About a month ago, we had a long talk about it, which resulted in a few changes. Now, when riding together, I always stay close to her, so that she always feels comfortable trying difficult sections (I get my fast riding and practice time in on my own). If she walks or makes a half-baked attempt to clean a section that she's done before, we'll stop and talk her through it. If she doesn't feel comfortable doing it, we'll promise to try it another day. If she is willing to try it, I'll give her all the pointers I can and let her take her time trying it. Instead of trying to get her to hurry up and "just do it," I'll use the time to practice my own skills while keeping an eye on her. We've also made major progress on our communication. I no longer talk to her as if she's been riding for 10 years and should "just understand."

The difference has been amazing, not just for her, but me as well. She enjoys riding again. Her skill and speed have skyrocketed. The pleasure of riding with her has multiplied exponentially.

I don't think there's much you can do to save random women from the fate described by the OP, but you can teach your male friends and significant others how to handle taking new female riders out on the trails. It's definitely a learning process on both sides of the equation.


----------



## MichH (Jul 28, 2006)

Wow, some amazing insights. TLud, I think you've stumbled onto a key factor here, communication!! I think men and women sometimes start from such different places that we need to TALK to get onto the same page!
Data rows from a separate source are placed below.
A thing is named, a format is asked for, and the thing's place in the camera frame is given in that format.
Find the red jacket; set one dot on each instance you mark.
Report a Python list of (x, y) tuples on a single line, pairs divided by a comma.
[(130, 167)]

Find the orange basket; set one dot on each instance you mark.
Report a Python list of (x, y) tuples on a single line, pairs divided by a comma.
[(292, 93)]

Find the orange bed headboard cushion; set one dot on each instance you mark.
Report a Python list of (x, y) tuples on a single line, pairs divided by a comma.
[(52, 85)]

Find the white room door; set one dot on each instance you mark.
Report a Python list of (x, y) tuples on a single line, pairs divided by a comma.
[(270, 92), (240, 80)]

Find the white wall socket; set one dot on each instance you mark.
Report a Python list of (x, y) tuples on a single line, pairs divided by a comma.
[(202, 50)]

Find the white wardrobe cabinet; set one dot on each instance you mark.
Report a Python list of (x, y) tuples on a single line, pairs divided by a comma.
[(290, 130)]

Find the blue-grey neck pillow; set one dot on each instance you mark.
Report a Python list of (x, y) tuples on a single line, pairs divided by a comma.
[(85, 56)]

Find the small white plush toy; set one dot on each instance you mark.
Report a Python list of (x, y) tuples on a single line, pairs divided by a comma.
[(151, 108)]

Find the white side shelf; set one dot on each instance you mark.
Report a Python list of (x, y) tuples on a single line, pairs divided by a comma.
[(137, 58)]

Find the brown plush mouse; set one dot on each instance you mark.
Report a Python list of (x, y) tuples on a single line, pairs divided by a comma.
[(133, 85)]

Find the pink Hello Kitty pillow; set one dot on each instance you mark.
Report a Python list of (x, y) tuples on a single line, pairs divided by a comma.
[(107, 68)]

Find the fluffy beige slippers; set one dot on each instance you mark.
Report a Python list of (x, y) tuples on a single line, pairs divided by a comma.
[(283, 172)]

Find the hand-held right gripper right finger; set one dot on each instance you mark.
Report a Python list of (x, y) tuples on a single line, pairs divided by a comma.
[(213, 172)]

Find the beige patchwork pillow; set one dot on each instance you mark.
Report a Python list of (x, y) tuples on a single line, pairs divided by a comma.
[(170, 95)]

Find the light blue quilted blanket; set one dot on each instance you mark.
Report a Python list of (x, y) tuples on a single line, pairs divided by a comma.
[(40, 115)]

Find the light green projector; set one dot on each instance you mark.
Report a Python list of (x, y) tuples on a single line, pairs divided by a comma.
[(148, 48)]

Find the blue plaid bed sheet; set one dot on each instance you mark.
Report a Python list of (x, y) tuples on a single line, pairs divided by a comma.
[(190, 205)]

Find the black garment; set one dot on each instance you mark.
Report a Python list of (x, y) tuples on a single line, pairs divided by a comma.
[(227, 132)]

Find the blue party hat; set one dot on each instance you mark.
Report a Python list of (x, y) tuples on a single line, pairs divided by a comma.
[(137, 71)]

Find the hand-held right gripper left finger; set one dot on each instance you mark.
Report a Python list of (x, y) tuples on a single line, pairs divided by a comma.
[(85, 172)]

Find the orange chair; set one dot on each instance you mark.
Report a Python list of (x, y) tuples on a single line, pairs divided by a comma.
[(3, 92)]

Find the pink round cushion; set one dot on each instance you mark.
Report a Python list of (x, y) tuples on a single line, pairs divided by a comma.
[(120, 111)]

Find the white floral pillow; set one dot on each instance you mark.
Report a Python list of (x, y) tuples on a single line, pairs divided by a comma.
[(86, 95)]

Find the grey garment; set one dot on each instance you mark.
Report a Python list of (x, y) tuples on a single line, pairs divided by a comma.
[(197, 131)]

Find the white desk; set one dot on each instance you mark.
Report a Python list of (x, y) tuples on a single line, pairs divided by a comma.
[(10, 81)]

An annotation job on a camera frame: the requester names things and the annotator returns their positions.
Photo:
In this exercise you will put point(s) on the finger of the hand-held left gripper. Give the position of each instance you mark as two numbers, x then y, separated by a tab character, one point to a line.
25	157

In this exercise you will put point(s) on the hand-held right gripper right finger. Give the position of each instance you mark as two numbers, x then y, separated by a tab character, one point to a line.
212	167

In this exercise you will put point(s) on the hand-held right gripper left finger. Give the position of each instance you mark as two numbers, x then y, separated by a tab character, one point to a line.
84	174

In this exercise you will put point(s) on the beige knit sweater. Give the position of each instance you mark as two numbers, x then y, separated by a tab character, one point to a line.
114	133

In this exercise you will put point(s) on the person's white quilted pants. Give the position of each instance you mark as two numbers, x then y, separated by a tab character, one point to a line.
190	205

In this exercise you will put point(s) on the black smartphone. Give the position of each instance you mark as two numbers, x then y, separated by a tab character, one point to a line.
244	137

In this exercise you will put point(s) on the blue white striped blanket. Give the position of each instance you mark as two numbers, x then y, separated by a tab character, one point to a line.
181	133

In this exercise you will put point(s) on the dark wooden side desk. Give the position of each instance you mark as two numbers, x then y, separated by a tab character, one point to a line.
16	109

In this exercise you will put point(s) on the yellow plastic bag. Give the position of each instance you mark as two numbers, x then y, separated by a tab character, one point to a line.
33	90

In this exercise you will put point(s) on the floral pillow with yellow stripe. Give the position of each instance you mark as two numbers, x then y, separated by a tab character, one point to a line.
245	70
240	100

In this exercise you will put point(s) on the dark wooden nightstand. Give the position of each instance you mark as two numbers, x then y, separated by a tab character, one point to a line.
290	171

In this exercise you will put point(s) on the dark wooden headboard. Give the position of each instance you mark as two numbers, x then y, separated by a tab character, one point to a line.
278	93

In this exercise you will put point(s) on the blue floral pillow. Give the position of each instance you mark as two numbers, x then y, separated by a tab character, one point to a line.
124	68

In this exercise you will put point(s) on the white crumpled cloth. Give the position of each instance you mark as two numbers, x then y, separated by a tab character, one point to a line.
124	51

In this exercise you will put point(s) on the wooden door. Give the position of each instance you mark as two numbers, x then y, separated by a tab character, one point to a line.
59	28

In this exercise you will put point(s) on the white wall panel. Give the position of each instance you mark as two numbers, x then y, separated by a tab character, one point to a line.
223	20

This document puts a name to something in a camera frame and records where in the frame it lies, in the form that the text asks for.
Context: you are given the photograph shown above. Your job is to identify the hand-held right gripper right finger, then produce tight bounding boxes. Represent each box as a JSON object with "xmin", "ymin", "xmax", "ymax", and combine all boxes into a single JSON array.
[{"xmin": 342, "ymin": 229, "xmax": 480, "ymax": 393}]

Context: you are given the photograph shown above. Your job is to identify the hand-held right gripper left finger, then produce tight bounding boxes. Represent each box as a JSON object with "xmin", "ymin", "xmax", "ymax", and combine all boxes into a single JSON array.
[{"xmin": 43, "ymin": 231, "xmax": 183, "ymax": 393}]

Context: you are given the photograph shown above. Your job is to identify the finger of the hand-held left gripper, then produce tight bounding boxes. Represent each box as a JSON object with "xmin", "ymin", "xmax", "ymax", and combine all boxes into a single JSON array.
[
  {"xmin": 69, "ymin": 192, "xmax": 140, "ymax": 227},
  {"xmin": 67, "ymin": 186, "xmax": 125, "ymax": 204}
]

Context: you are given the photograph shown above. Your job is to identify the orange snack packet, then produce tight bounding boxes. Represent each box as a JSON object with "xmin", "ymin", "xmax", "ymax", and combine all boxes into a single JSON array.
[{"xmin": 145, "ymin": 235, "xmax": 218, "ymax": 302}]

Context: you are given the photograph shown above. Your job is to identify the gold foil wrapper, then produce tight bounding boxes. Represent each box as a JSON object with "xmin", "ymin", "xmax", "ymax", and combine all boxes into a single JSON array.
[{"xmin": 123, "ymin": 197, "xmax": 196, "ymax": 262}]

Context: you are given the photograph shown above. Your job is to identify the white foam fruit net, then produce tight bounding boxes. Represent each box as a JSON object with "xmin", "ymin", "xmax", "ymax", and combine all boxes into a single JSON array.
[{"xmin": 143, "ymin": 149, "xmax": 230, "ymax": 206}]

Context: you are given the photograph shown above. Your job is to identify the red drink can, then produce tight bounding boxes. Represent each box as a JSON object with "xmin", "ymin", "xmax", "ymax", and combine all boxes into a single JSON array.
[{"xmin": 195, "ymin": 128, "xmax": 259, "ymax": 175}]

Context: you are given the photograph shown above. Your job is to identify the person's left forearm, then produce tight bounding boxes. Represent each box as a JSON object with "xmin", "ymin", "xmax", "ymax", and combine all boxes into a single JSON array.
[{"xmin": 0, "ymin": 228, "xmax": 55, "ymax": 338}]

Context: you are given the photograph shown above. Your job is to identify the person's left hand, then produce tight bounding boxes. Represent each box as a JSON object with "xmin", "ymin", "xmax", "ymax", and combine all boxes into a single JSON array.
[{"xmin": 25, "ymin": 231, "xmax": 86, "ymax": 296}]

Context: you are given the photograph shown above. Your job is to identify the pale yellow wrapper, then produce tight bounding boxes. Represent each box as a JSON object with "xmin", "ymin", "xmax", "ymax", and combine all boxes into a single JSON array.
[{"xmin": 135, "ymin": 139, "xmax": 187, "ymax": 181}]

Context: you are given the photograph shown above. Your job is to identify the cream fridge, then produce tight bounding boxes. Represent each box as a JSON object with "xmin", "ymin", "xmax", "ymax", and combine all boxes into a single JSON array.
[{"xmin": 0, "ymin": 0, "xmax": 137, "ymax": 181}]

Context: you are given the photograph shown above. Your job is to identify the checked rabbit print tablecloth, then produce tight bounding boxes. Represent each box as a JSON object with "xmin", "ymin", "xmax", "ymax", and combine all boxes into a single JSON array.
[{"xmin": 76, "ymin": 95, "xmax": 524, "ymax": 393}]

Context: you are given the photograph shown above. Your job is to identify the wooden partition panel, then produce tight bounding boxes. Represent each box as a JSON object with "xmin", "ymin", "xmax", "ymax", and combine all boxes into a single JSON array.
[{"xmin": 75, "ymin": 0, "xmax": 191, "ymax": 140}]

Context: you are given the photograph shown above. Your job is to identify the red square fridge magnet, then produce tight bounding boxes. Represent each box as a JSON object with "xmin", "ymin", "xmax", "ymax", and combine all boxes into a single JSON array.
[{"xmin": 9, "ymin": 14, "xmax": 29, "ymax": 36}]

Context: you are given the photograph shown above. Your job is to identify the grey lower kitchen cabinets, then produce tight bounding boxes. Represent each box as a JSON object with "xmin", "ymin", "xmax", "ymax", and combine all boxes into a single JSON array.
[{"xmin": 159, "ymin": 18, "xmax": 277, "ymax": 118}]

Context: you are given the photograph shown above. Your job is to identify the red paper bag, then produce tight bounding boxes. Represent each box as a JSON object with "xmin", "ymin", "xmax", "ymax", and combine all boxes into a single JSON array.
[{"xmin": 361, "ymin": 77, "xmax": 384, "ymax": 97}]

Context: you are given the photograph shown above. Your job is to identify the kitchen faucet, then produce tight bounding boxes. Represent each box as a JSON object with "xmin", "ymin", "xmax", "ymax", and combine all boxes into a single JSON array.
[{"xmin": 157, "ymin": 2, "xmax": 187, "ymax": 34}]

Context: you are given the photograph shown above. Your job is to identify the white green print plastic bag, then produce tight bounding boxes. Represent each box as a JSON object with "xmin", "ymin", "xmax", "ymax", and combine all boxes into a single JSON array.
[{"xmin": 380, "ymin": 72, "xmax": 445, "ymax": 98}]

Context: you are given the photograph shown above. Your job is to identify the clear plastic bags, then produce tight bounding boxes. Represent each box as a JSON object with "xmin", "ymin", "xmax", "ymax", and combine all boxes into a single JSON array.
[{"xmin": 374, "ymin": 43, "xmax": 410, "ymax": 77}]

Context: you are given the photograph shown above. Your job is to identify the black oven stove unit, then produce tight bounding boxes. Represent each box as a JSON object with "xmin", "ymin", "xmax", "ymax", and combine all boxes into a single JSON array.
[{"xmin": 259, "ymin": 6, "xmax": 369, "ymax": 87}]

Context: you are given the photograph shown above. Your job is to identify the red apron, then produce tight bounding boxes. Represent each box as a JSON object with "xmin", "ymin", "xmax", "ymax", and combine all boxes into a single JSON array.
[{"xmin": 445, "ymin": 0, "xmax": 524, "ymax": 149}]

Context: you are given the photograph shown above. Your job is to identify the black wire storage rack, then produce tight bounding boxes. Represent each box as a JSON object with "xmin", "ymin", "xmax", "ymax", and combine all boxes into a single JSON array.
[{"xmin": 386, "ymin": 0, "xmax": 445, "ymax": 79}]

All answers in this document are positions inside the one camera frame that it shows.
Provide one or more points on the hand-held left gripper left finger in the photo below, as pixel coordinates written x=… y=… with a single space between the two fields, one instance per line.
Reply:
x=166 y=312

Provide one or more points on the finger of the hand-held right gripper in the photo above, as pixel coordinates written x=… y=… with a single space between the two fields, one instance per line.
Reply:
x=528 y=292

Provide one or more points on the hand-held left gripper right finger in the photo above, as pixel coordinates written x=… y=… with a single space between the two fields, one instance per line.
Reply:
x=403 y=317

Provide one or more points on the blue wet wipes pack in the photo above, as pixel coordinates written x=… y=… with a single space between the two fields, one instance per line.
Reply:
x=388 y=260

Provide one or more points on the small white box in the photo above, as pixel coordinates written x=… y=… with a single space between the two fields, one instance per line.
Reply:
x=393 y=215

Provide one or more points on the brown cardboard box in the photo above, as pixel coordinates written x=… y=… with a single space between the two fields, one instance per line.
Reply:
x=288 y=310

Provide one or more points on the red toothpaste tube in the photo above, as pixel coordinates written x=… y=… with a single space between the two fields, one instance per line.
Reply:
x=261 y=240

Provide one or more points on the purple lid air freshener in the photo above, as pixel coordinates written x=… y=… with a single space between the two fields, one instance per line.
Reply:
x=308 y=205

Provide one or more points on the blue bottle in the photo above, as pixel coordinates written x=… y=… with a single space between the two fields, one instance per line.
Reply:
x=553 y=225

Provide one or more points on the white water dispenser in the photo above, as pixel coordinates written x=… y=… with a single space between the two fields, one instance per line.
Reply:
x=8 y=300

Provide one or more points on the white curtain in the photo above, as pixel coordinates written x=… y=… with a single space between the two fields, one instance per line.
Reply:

This girl seems really nice, and she has the right gutsy attitude, let me see if I can get her riding with some different riders and she will improve so fast!


----------



## SuperKat (Mar 27, 2005)

*Good Points*

I think there are some good points in this thread. I myself have been lucky to ride with guys who understand my hesitation on some things. Their gental encouragement when they know I can do it makes me love these guys even more, especially upon progression.

I also believe that resorts need to develop more runs with beginners and less aggresive riders in mind. Attract the crowd, let them build confidence and then they may start pushing themselves to bigger and better things. Plus sometimes I just want to go and take a few calm runs and there are only two trails to chose from. They get pretty repetitive.

Beginner DH race courses especially. If you want them to keep coming back to ride/race, you have to balance on the fine line of challenging and non-injuring! It's tough, but no one can ride in plaster casts. And I think quite a few of us have to get to work in the morning.

Take it easy,
KAT


----------



## Dwight Moody (Jan 10, 2004)

dHarriet said:


> and the really sad thing about these biking dates is that the only instructions that these girls get before going down that double diamond run is: 'go fast and don't fall'. yeah...that'll really help them out!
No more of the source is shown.